Acrylic paint, felt, and safety pins on vintage canvas, framed in gilded wood and plaster.


Things Men Have Said To Me Instead Of Hello

I go into detail about what this collection is all about on the collection overview page, but if you haven’t seen that you can read the description in the accordion below - click the + sign.

  • If you have spent any time in my company over the last six to eight months, you will have heard me talk about my latest collection, Things Men Have Said To Me Instead Of Hello.

    The collection comprises 10 pieces inspired by things actual men said to me instead of hello during a period of online dating in my mid-thirties.
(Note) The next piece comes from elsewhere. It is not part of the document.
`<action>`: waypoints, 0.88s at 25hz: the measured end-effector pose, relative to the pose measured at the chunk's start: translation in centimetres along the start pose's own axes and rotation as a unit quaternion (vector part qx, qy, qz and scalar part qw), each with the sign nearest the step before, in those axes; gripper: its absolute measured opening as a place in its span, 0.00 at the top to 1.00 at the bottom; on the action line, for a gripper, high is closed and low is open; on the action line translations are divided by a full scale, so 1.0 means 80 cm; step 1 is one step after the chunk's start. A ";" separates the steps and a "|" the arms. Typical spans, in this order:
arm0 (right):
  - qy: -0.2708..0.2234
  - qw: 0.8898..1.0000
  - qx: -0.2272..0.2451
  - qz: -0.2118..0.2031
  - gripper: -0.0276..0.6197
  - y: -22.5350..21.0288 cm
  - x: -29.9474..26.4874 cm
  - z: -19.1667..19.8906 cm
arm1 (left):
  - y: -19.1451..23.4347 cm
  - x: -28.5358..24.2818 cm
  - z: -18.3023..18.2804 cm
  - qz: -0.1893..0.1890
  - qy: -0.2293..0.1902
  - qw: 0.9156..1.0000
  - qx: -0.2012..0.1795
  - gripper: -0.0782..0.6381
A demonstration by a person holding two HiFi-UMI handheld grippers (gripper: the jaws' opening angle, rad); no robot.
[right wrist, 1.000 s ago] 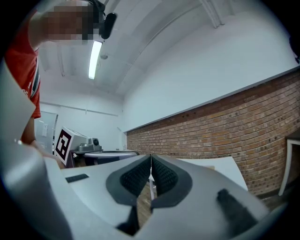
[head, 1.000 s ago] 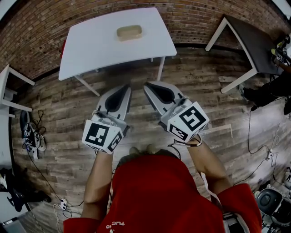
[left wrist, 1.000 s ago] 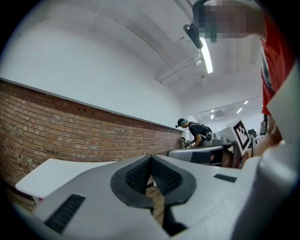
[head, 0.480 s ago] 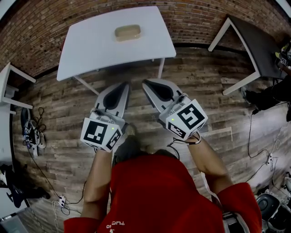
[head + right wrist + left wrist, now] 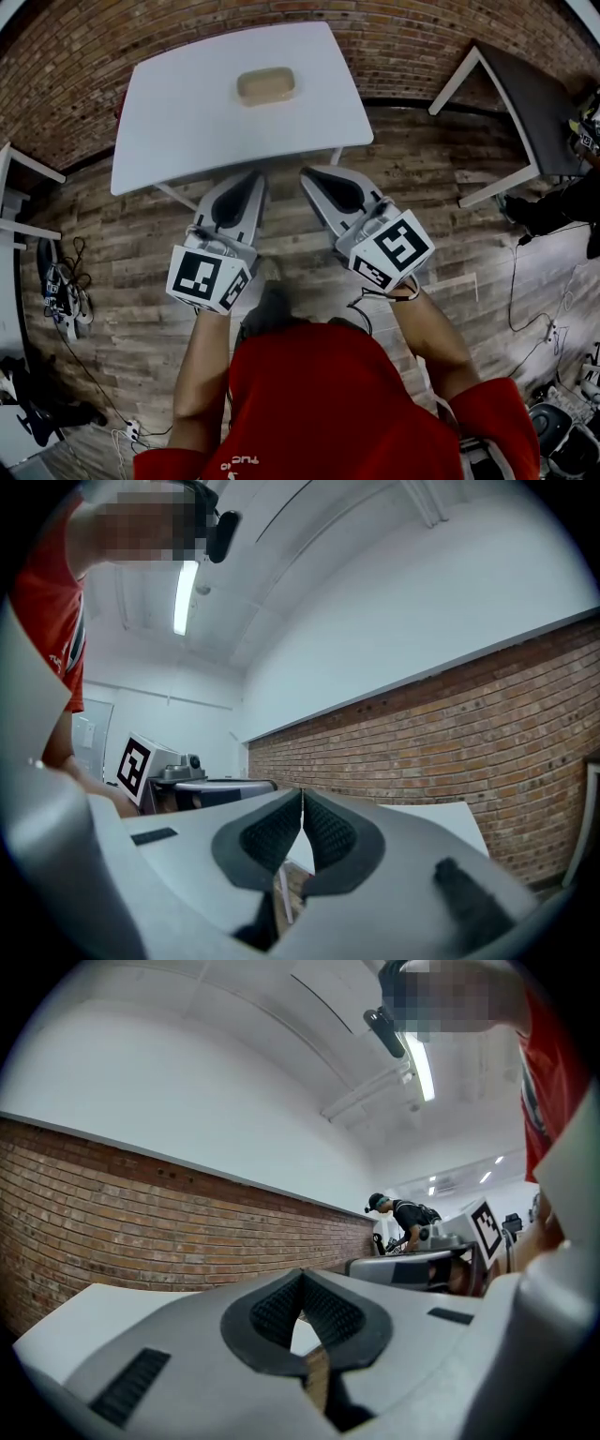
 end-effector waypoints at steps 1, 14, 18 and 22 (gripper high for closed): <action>-0.001 1.000 -0.001 0.001 0.91 -0.009 -0.013 0.000 | 0.015 -0.008 0.000 0.001 0.000 1.000 0.000 0.87; -0.001 0.999 -0.003 0.054 0.91 -0.113 -0.158 0.014 | 0.184 -0.108 0.010 0.031 0.005 0.999 -0.004 0.87; 0.009 0.998 -0.004 0.067 0.91 -0.134 -0.184 0.019 | 0.208 -0.131 0.015 0.045 0.008 0.999 0.002 0.87; 0.017 0.997 -0.008 0.075 0.91 -0.156 -0.193 0.024 | 0.221 -0.152 0.021 0.052 0.009 0.999 0.011 0.87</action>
Point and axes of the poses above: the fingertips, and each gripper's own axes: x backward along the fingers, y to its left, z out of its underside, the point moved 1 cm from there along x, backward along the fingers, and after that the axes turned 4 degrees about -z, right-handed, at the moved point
I took screenshots of the most heinous, graphic, and creepy openers and, although at the time I wasn’t sure what I was saving them for, the idea for this collection arrived a few years later.

    The purpose of bringing these ‘greetings’ (if you can call them that) into the light is not to demonise men, and paint them as predatory monsters in contrast to the delicate saintliness of women eyeroll. It’s to open the floor for discussions about the patriarchal waters we are all swimming in, perpetuate, and, to a greater or lesser degree, are complicit in.

    I want to provoke discussions about rape culture, the male gaze, beauty standards etc etc, and explore all the ways in which we all benefit or are hindered by the status quo. Most importantly, I want you to join me in the horrified realisation of how NORMAL we’ve made all of these things.

    When I’ve told people about this collection, the responses from women and men are vastly different. The women know immediately what I’m referring to, and usually respond with some related (horror) story, delivered in the blasé manner of someone who has been dealing with this shit her whole life (because she has).

    The men on the other hand, range from absolutely horrified, to knowing stuff like this happens but only in an abstract kinda way, to (on one memorable occasion) asking me if any of the ‘Men’ I’m referring to have ever mentioned my “great tits” - I kid you not.

    I’m not going to go into all of the ways that the patriarchy is a problem for men as much as it is a problem for women (and I’m aware that I’m leaning into the gender binary here for simplicity’s sake, but really it’s a problem for ALL of us), but suffice to say that we can’t make things better unless we can see, identify, and name the problem.

    This collection is my contribution to bringing these open secrets into the light.

A Thousand Tiny Pricks

The delightful ‘greeting’ immortalised in this piece is just the word ‘slut’.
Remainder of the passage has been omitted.